_REQUIRED WORK_: Write out the entire listing below exactly, with the pictures left out.

_DATA RECORDS_:
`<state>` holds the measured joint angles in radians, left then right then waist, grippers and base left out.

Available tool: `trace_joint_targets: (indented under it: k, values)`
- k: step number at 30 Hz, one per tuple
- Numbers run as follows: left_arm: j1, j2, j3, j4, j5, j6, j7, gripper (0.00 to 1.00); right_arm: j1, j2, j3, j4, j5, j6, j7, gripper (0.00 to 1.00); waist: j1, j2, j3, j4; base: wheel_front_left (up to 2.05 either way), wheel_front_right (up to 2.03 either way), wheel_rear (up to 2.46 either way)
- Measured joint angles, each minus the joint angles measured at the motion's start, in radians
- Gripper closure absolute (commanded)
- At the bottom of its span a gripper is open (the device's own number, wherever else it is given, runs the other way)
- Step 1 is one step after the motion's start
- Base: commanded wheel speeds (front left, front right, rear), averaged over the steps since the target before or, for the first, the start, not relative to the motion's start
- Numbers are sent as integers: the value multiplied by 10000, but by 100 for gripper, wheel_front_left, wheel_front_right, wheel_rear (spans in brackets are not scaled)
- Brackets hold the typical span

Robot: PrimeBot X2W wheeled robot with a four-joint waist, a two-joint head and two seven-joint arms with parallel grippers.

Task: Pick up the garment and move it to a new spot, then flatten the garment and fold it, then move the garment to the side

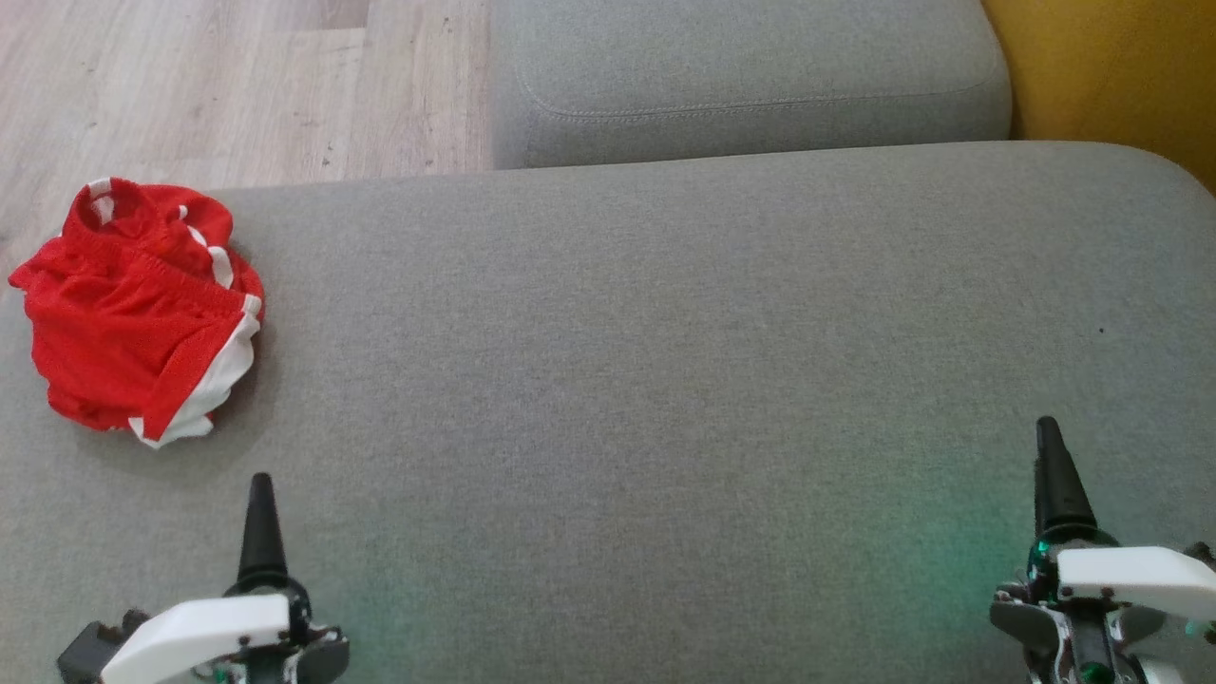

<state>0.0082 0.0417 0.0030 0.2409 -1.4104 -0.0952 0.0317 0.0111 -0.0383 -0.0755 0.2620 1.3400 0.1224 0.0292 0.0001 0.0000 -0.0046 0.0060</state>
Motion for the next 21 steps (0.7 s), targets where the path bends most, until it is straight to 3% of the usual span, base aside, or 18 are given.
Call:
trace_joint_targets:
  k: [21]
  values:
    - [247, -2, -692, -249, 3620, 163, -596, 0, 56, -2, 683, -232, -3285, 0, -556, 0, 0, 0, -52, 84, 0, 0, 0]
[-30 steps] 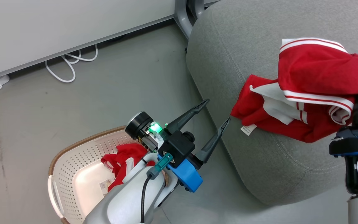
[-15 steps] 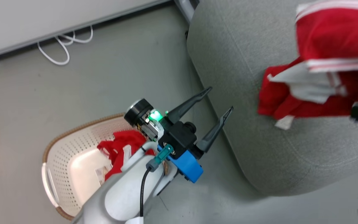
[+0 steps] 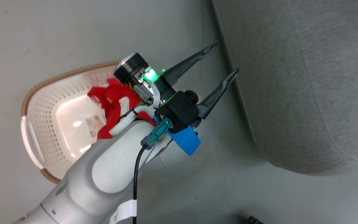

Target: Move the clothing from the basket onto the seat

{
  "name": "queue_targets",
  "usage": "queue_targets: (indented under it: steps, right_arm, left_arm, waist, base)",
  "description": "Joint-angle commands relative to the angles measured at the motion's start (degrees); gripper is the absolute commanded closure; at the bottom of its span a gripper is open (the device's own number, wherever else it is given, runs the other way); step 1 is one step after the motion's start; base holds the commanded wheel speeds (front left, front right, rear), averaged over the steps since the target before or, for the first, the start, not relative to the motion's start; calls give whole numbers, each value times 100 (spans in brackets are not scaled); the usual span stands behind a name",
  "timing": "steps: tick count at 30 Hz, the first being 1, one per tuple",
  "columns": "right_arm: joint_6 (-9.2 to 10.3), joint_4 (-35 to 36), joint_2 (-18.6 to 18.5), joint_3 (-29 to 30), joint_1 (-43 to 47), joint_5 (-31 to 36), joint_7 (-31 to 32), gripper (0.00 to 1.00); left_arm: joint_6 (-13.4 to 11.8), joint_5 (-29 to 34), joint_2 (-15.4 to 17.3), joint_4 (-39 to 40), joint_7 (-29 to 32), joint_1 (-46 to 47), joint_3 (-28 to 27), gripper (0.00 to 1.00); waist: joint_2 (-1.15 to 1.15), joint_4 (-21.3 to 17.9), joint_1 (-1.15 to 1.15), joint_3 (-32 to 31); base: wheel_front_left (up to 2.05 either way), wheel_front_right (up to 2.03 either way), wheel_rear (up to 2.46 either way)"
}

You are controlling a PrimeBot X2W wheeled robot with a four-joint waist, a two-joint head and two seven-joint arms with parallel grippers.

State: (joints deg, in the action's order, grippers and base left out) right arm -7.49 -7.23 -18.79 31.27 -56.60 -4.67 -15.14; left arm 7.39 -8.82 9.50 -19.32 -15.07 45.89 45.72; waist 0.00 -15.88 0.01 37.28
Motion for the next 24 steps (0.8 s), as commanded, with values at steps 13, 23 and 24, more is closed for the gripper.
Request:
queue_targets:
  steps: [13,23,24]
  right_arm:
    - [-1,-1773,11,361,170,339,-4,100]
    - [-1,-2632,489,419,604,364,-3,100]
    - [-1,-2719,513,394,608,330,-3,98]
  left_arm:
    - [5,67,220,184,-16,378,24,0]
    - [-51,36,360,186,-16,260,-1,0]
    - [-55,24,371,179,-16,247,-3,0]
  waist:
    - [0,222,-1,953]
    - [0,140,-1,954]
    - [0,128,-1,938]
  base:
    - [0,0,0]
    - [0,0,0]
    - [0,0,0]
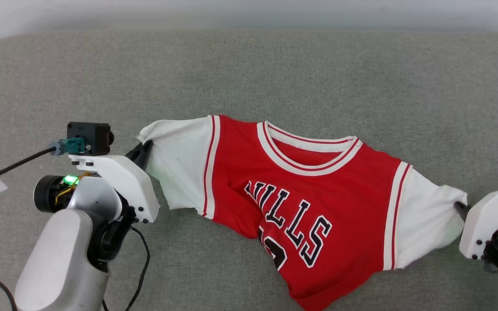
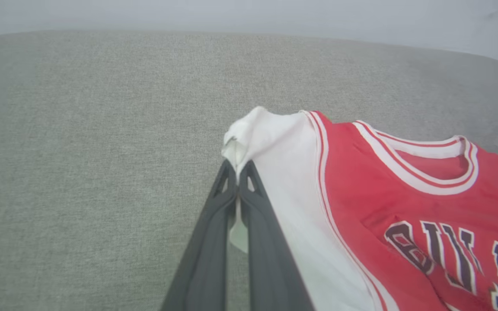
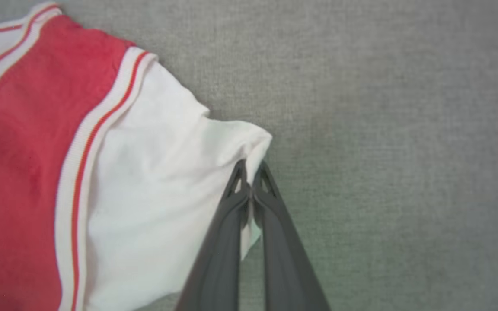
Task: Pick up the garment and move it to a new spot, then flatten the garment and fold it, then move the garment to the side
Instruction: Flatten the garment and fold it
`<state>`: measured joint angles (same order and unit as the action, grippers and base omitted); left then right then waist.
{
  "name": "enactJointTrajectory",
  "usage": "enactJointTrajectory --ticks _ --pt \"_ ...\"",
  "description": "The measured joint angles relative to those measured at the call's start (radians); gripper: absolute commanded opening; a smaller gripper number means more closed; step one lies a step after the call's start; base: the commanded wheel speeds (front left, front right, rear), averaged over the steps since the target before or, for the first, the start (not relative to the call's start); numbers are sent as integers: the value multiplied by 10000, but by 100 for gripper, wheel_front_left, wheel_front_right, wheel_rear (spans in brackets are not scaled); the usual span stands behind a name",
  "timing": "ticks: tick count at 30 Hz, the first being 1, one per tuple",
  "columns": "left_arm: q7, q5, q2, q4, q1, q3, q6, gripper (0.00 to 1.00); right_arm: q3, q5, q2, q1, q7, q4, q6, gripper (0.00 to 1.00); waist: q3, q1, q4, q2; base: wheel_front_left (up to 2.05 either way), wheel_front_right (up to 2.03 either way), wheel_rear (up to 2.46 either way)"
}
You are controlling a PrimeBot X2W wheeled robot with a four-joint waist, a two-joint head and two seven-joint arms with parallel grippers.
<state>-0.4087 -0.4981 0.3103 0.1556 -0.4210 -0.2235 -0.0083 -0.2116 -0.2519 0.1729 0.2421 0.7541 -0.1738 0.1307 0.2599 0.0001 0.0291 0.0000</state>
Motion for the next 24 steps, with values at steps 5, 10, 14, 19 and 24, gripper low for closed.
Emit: enactJointTrajectory --ticks 5,10,14,19,24 --pt "391 -178 12 257 21 314 96 0 224 359 245 429 -759 180 6 0 -579 0 -117 0 0 0 0" --pt "871 -213 -52 982 -771 617 355 0 295 654 435 1542 -1519 -288 6 0 -1553 0 -204 0 0 0 0" --pt "1239 -92 -77 1703 -1809 656 332 0 428 596 510 2551 -2033 -851 6 0 -1786 -1 -198 0 0 0 0" --pt "1858 176 -71 2642 -3513 612 173 0 717 510 736 4200 -2761 -1628 6 0 -1483 0 -199 0 0 0 0" --pt "2554 430 -61 3728 -5629 560 -19 0 941 399 930 6100 -3494 -2351 6 0 -871 0 -235 0 0 0 0"
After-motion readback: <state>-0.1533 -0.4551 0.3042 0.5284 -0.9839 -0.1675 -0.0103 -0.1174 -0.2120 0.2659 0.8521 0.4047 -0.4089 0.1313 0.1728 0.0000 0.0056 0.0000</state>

_WRITTEN SOLUTION_:
`<state>` holds the measured joint angles in radians, left then right then waist, grippers and base left out.

Available tool: `trace_joint_targets: (indented under it: k, values)`
- k: step number at 30 Hz, one per tuple
- Numbers run as follows: left_arm: j1, j2, j3, j4, j5, j6, j7, gripper (0.00 to 1.00); right_arm: j1, j2, j3, j4, j5, j6, j7, gripper (0.00 to 1.00); waist: j1, j2, j3, j4; base: wheel_front_left (up to 2.05 either way), wheel_front_right (up to 2.03 either way), wheel_rear (up to 2.46 either way)
- Measured joint angles, each minus the joint angles measured at the motion's start, in radians
- Gripper closure absolute (commanded)
- At the bottom of its span a gripper is open (the device's own number, wherever else it is given, runs the other way)
- Step 1 is one step after the motion's start
- Base: commanded wheel speeds (front left, front right, rear), averaged over the steps since the target before or, for the first, the start, not relative to the motion's start
- Numbers are sent as integers: the value multiplied by 10000, but by 100 for gripper, wheel_front_left, wheel_front_right, wheel_rear (spans in brackets are not scaled)
- Brackets hold the typical span

Robot: PrimeBot X2W wheeled robot with a four-joint waist, a two-joint head and two seven-joint arms with parallel grippers.

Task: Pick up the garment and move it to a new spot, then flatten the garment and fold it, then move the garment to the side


<state>0.0082 0.0417 0.0030 0.2409 -1.4104 -0.0952 0.0317 0.0111 -0.0383 -0.0755 0.2620 1.3400 0.1224 0.0292 0.0001 0.0000 -0.0046 0.0060</state>
Motion for the next 21 steps (0.7 s), targets where the path bends most, until it is straight to 3% of the usual span, base aside, or 18 are given.
Call:
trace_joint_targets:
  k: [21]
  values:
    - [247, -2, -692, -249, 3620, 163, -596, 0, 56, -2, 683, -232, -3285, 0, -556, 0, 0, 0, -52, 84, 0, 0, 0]
[-30 steps] 
[-15 steps] 
[+0 steps] 

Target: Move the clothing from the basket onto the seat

{
  "name": "queue_targets",
  "usage": "queue_targets: (indented under it: steps, right_arm, left_arm, waist, base)",
  "description": "Joint-angle commands relative to the angles measured at the motion's start (degrees); gripper is the absolute commanded closure; at the bottom of its span a gripper is open (the device's own number, wherever else it is given, runs the other way); step 1 is one step after the motion's start; base holds the commanded wheel speeds (front left, front right, rear), averaged over the steps since the target before or, for the first, the start, not relative to the motion's start; calls give whole numbers, each value times 100 (spans in brackets are not scaled); the usual span stands behind a name",
  "timing": "steps: tick count at 30 Hz, the first being 1, one per tuple",
  "columns": "right_arm: joint_6 (-9.2 to 10.3), joint_4 (-35 to 36), joint_2 (-18.6 to 18.5), joint_3 (-29 to 30), joint_1 (-43 to 47), joint_5 (-31 to 36), joint_7 (-31 to 32), gripper (0.00 to 1.00); left_arm: joint_6 (-13.4 to 11.8), joint_5 (-29 to 34), joint_2 (-15.4 to 17.3), joint_4 (-39 to 40), joint_7 (-29 to 32), joint_1 (-46 to 47), joint_3 (-28 to 27), gripper (0.00 to 1.00); waist: joint_2 (-1.15 to 1.15), joint_4 (-21.3 to 17.9), joint_1 (-1.15 to 1.15), joint_3 (-32 to 31); base: wheel_front_left (up to 2.05 either way), wheel_front_right (up to 2.03 either way), wheel_rear (up to 2.46 either way)"
}

You are controlling a PrimeBot X2W wheeled robot with a four-joint waist, a two-joint head and two seven-joint arms with parallel grippers.

State: (joints deg, in the action's order, grippers and base left out) right arm -7.49 -7.23 -18.79 31.27 -56.60 -4.67 -15.14; left arm 7.39 -8.82 9.50 -19.32 -15.07 45.89 45.72; waist 0.00 -15.88 0.01 37.28
Motion for the next 24 steps (0.8 s), as commanded, with values at steps 13, 23 and 24, more is closed for the gripper.
Request:
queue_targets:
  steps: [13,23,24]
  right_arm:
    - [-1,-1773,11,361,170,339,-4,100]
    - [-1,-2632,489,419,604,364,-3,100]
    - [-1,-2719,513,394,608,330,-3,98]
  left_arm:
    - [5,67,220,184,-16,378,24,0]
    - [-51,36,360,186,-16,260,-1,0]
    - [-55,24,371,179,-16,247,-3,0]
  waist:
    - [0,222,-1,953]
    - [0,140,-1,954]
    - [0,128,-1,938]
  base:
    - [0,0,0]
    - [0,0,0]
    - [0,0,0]
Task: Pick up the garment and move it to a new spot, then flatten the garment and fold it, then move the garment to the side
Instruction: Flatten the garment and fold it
`<state>`: measured joint angles (same order and unit as the action, grippers and base omitted); left then right then waist.
{
  "name": "enactJointTrajectory",
  "usage": "enactJointTrajectory --ticks _ --pt \"_ ...\"",
  "description": "The measured joint angles relative to those measured at the call's start (radians); gripper: absolute commanded opening; a smaller gripper number means more closed; step one lies a step after the call's start; base: the commanded wheel speeds (front left, front right, rear), averaged over the steps since the target before or, for the first, the start (not relative to the call's start); numbers are sent as integers: the value multiplied by 10000, but by 100 for gripper, wheel_front_left, wheel_front_right, wheel_rear (spans in brackets are not scaled); the usual span stands behind a name",
  "timing": "ticks: tick count at 30 Hz, the first being 1, one per tuple",
  "columns": "left_arm: q7, q5, q2, q4, q1, q3, q6, gripper (0.00 to 1.00); right_arm: q3, q5, q2, q1, q7, q4, q6, gripper (0.00 to 1.00); waist: q3, q1, q4, q2; base: wheel_front_left (up to 2.05 either way), wheel_front_right (up to 2.03 either way), wheel_rear (up to 2.46 either way)"
}
You are controlling a PrimeBot X2W wheeled robot with a four-joint waist, a two-joint head and two seven-joint arms with parallel grippers.
<state>-0.4087 -0.4981 0.3103 0.1556 -0.4210 -0.2235 -0.0083 -0.2116 -0.2519 0.1729 0.2421 0.7541 -0.1738 0.1307 0.2599 0.0001 0.0291 0.0000</state>
Motion for the next 24 steps, with values at steps 5, 10, 14, 19 and 24, gripper low for closed.
Emit: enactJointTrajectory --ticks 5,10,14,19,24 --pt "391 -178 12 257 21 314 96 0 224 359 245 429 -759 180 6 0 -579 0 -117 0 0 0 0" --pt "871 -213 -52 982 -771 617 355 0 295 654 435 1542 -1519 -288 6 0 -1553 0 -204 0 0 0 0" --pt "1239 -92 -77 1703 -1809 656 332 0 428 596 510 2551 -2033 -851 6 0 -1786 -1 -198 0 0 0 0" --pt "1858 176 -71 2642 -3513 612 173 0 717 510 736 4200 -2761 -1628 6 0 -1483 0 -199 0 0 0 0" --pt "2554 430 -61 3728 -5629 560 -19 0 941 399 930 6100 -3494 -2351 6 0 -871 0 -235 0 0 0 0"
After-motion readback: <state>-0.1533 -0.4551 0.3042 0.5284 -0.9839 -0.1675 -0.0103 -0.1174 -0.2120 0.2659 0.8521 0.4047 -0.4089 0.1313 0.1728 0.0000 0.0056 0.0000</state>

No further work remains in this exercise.